Re: [css3-syntax] Thoughts on proposed Syntax module from Tab Atkins Jr. on 2012-08-29 (www-style@w3.org from August 2012)

From: Tab Atkins Jr. <jackalmage@gmail.com>
Date: Tue, 28 Aug 2012 23:24:36 -0700
To: "L. David Baron" <dbaron@dbaron.org>
Cc: "Kang-Hao (Kenny) Lu" <kanghaol@oupeng.com>, WWW Style <www-style@w3.org>
Message-ID: <CAAWBYDAo-dzLdV83e4OhJ-mZRwzgmGKuTsWCtOX+Ogzr8E-rdQ@mail.gmail.com>
On Tue, Aug 28, 2012 at 6:03 PM, L. David Baron <dbaron@dbaron.org> wrote:
> On Wednesday 2012-08-29 07:59 +0800, Kang-Hao (Kenny) Lu wrote:
>> (12/08/29 5:28), L. David Baron wrote:
>> > As I said at the face-to-face meeting, I think the approach that the
>> > specification takes to CSS's (), [], and {} matching rules is going
>> > in the wrong direction.  I think the normative specification text
>> > for these should be the general statements about how the processing
>> > works, and not the code-like form of the current specification,
>> > since I really *don't* want bugs in the specification that break the
>> > general rules to end up being codified in the specification.  I
>> > worry that ending up with exceptions to these rules could prevent us
>> > from making general improvements to parsing technology that would
>> > otherwise (without exceptions) be possible.  (For example, we might
>> > at some point in the future have generated parsers based on two
>> > different but parallel state machines, one describing the correct
>> > syntax and another describing the error handling behavior (for when
>> > the first state machine goes into a failure state) -- done in a way
>> > that a state in the error handling state machine can be determined
>> > at parser generation time from the state in the correct-input state
>> > machine.)
>>
>> It's a bit difficult to me to understand this concern without specific
>> examples of "bugs in the specification that break the general rules". Do
>> you mean, for example, error handling for BAD_URI should be undefined?
>
> No, I mean that that it's very easy to forget to write that it's
> time to look for a matching closing ), or closing }, when handling
> error cases.  (Example below, after your next quote.)
>
> Or, in Tab's spec that accepts almost anything without going into an
> error mode, it's easy to forget to put in special handling for a
> closing } or ).  (Note that this model of accepting almost anything is
> the opposite of the way parsing works in Gecko.  It also means that
> Tab's spec so far really only describes the Chapter 4 grammar, and not
> how parsing actually works for the different types of rules and the
> different types of values.  It doesn't unify the Chapter 4 grammar with
> how things actually get parsed, which I thought was one of the major
> goals of rewriting how we specify parsing.)

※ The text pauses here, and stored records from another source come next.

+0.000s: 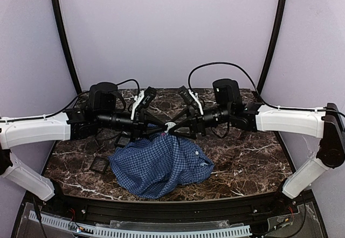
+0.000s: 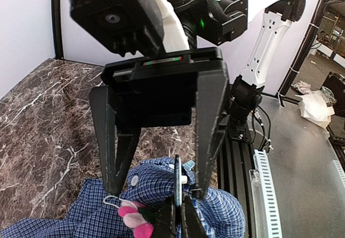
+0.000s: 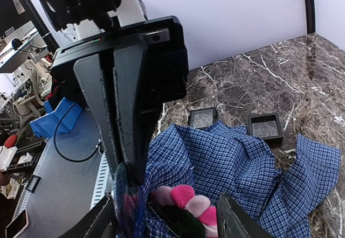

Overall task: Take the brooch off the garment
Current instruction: Open the brooch with the crumpled clothing, then remove the brooch from the crumpled clothing.

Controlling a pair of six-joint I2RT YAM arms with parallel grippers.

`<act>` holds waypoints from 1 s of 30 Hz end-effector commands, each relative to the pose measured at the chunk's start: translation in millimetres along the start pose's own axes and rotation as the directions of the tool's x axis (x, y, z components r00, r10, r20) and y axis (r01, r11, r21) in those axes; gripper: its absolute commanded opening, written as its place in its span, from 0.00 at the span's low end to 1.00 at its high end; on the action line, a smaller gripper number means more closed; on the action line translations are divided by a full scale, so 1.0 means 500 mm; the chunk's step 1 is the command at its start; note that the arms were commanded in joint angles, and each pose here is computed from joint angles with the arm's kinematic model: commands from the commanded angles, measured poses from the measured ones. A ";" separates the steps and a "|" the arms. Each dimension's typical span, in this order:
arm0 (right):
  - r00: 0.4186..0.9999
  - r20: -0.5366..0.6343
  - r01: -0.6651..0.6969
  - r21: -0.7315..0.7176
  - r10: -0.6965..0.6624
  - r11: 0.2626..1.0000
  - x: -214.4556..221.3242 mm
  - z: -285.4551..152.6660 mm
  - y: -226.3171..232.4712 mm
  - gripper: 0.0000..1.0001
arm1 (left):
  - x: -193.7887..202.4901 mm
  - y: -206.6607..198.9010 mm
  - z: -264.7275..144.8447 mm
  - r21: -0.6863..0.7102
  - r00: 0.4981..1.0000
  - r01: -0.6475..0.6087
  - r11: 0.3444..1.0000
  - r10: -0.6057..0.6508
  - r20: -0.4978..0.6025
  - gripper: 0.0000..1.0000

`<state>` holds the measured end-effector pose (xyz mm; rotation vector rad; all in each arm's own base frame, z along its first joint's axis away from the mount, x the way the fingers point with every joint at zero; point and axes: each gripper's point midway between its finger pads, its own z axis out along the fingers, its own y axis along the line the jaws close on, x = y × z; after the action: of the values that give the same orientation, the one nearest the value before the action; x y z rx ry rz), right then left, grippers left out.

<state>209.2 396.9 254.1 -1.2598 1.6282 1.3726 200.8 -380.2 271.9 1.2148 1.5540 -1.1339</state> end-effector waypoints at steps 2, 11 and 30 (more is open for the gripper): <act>0.990 0.050 0.135 -0.015 -0.134 0.991 -0.019 -0.036 0.061 0.68 | -0.050 -0.020 -0.018 0.043 0.997 -0.013 0.999 0.010 0.076 0.01; 0.971 0.146 0.179 0.091 -0.191 0.980 -0.040 -0.086 0.084 0.67 | -0.051 -0.020 -0.023 0.050 0.996 -0.012 0.999 0.008 0.085 0.01; 0.977 0.112 0.167 0.132 -0.182 0.977 -0.052 -0.026 0.065 0.16 | -0.045 -0.026 -0.016 0.082 0.997 -0.004 0.997 -0.002 0.075 0.01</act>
<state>187.0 383.9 280.6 -1.1960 1.4938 1.2056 193.5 -380.5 282.1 1.2180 1.5224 -1.2288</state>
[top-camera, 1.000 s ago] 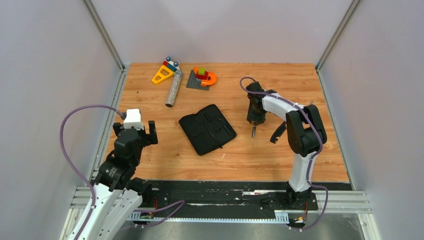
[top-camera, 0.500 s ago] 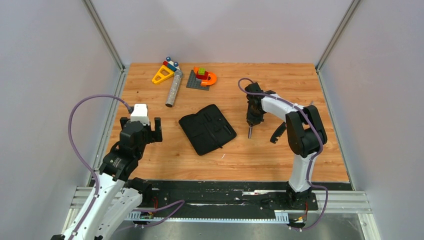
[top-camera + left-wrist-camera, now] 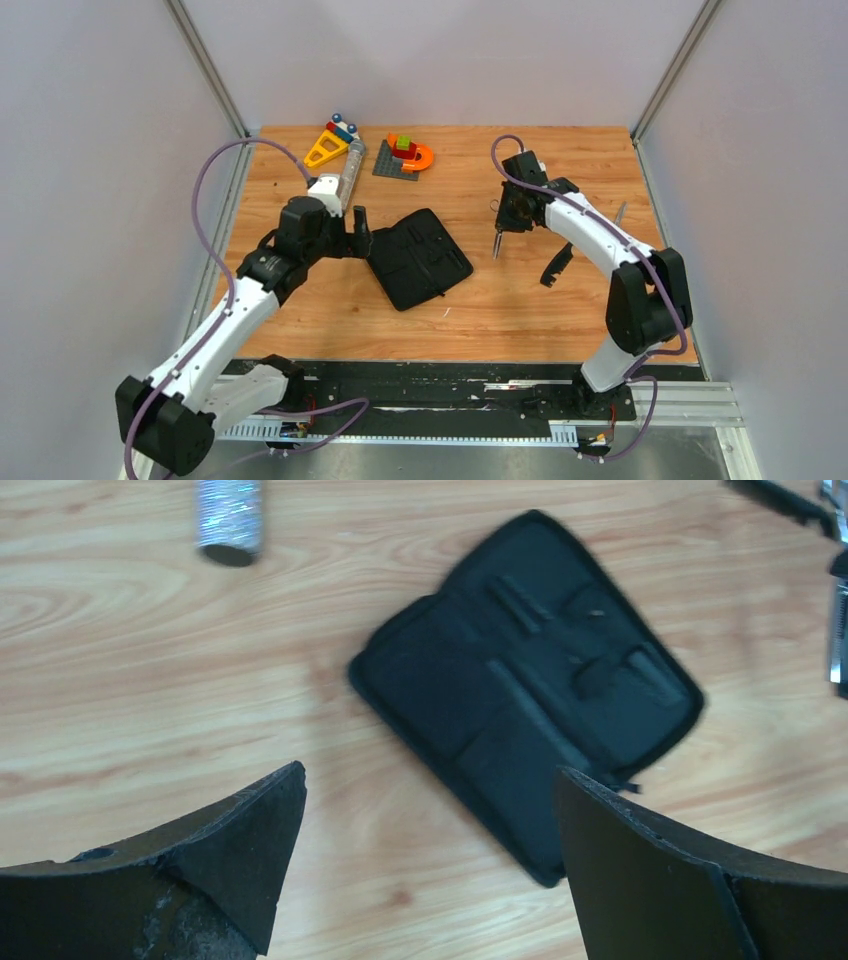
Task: Sort the hair-cutting tools
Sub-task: Pick up the scissors from the center of the board.
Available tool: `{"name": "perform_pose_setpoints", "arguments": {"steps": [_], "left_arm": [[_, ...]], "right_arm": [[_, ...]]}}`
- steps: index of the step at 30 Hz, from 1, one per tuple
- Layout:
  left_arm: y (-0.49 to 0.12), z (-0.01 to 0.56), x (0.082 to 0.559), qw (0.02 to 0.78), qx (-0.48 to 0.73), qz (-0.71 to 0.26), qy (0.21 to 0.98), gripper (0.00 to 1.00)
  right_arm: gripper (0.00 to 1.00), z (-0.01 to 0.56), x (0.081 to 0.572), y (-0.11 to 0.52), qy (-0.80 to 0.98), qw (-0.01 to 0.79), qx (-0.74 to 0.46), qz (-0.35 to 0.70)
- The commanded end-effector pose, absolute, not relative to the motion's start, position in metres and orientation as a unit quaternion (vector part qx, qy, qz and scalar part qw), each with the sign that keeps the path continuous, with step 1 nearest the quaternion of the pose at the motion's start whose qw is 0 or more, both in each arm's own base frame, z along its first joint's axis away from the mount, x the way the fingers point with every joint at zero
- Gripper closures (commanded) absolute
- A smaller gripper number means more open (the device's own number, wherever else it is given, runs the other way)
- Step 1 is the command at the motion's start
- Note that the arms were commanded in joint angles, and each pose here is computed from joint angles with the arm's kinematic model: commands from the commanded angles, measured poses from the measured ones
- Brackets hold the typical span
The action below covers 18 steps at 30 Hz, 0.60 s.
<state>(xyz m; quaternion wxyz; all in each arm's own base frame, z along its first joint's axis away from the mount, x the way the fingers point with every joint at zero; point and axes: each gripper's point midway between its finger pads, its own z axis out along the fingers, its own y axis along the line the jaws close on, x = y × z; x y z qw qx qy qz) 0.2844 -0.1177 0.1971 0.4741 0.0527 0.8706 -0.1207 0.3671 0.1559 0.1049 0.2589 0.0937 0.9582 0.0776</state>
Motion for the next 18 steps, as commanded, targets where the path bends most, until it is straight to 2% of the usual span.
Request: {"name": "perform_pose_setpoints", "arguments": {"steps": [1, 11, 18], "left_arm": [[-0.188, 0.238, 0.3, 0.493, 0.064, -0.25, 0.831, 0.0], [-0.329, 0.273, 0.292, 0.504, 0.153, -0.366, 0.767, 0.0], [-0.378, 0.263, 0.283, 0.509, 0.176, -0.383, 0.751, 0.02]], "right_arm": [[1.0, 0.155, 0.371, 0.173, 0.93, 0.318, 0.132, 0.131], [1.0, 0.199, 0.351, 0.179, 0.895, 0.336, 0.21, 0.205], [1.0, 0.223, 0.329, 0.185, 0.859, 0.316, 0.291, 0.277]]}}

I haven't decided quite how to spec the handling of actual
property/rule grammars.  I'm thinking it should be handled at two
places:

1. When spotting an at-rule token or the name of a property, if it's
unrecognized, enter the appropriate error mode.
2. When completing a declaration or at-rule, check its value against
its grammar.  If it's invalid, throw it out.

Reasonable?  Or should we do something else?

> For example, Tab's spec produces incorrect results for the
> following:
>   @media screen { @foo bar } p { color: green }
> since it produces the data structure shown by the indentation:
>   @media screen {
>     @foo bar } p { color: green } /* an invalid @media rule */
>   } /* implied by EOF */
> instead of the data structure shown by the indentation:
>   @media screen {
>     @foo bar /* an invalid @media rule */
>   }
>   p { color: green }
> as required by CSS 2.1 (although I admit CSS 2.1 is only clear for
> the case of an unknown at-keyword, but not for a known at-keyword
> with invalid syntax following it; e.g., s/@foo bar/@media print/),
> since http://dev.w3.org/csswg/css3-syntax/#at-rule-mode0 doesn't
> have any special handling for the } token conditional on whether the
> at-rule being parsed is nested inside another rule.  (At the top
> level of a style sheet, on the other hand,
>   @foo bar } p { color: green }
> would be a single at-rule.)

Note that the specced behavior is what WebKit does.  ^_^

There are a few ways I could fix it.  If I add the above
error-handling rules for encountering an unknown at-rule, I can
immediately switch into an error-handling mode that handles that
properly.  (I had the sketch of this mode up before, but I ended up
not needing it.  I can add it back.)

>> > That said, I think the problems with this approach don't show up
>> > much in the material currently specified; I think most of the
>> > problems appear when describing how to parse the syntax of all the
>> > property values, which is where the bulk of CSS parsing logic lives.
>>
>> Hmm... I am intrigued. Do you have specific examples?
>
> For example, the entirety of parsing CSS media queries in @media
> rules happens inside the
>   # anything else
>   #   consume a primitive and append the returned value to the
>   #   prelude of the current rule.  Remain in this mode.
> in http://dev.w3.org/csswg/css3-syntax/#at-rule-mode0 .  So does the
> entirety of parsing media queries in @import rules.  So does the
> entirety of parsing the argument to an @supports rule.
>
> If how all of these things were parsed were actually defined in this
> specification, then it would be very easy to forget to mention that,
> when encountering an unexpected token (say, finding an opening '('
> where there should have been a ':') in the middle of a media query,
> that one needs to reprocess the current token and then enter an
> error mode that involves matching a ).  Or perhaps, if it's the
> containing mode that needs to do the () matching rather than the
> current mode, then the spec needs to say to return an error, return
> to the content mode, *and reconsume the current token* (which
> matters quite a bit if the unexpected token is a ')').

I'm also wondering if it might not be better to write the parser
solely as functions, a la the way "parse a simple block" or "parse a
function" are written.  That might make some of the error-handling
easier to specify, and would almost certainly make it simpler to
specify the parsing of cssText on various OM rules.

~TJ
Received on Wednesday, 29 August 2012 06:28:14 UTC